A última, mas não menos importante, sugestão é tentar fazer as refeições em família sempre que possível, porque o ambiente convivial é sempre mais envolvente a nível emocional. Também neste caso, o verão e as férias são o período ideal para organizar, sem os horários rígidos da vida quotidiana do resto do ano. Se estivermos de férias na montanha ou no campo, um passeio na natureza pode oferecer surpresas de gosto: um morango silvestre, um mirtilo, uma maçã colhida da árvore… todos presentes da natureza que, lavados rapidamente com um pouco de água, podem tornar-se uma ocasião imediata para descobrir um novo sabor.
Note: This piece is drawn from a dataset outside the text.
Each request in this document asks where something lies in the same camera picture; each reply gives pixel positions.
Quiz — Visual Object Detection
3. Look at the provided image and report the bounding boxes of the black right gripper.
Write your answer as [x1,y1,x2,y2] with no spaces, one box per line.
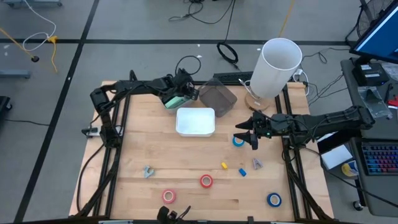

Indubitavelmente, o período de verão é rico em muitas oportunidades para o crescimento dos nossos filhos, como muitas mães afirmam que preferem o verão para enfrentar com mais facilidade e serenidade algumas fases importantes como o “adeus à fralda”, a substituição da amada fralda pelo penico, e o desmame com a passagem do leite para os primeiros alimentos sólidos. Muitas crianças “decidem” começar a andar muitas vezes durante as férias de verão.
Um pequeno conselho aos pais que estão a passar as primeiras férias da sua vida com filhos pequenos é tentar reservar, em qualquer caso, um pouco de tempo para si próprios todos os dias; as crianças exigem muita energia e atenção e, por vezes, não estamos suficientemente preparados, correndo o risco de perder a paciência e ficar nervosos.
Basta até apenas uma hora por dia, o importante é que se possa fazer algo agradável só para si, mesmo que seja um passeio, ler uma revista ou ver um programa de televisão sem ser incomodado. Pode-se combinar com o parceiro turnos para este pequeno intervalo pessoal de recarregamento.
Outra ótima solução, quando possível, é organizar umas mini férias a dois antes de partir com os filhos ou logo após as férias com eles; servirá para relaxar e reencontrar aquela cumplicidade por vezes posta à prova pelo quotidiano e pelos ritmos exigentes necessários ao cuidado dos filhos nos primeiros anos de vida.
Nestes casos, os avós e tios são recursos preciosíssimos e ficarão felizes em mimar e cuidar exclusivamente dos pequenos durante um par de noites, enquanto os pais poderão finalmente relaxar sozinhos para uma pequena pausa momentânea de fraldas, biberões e canções de embalar.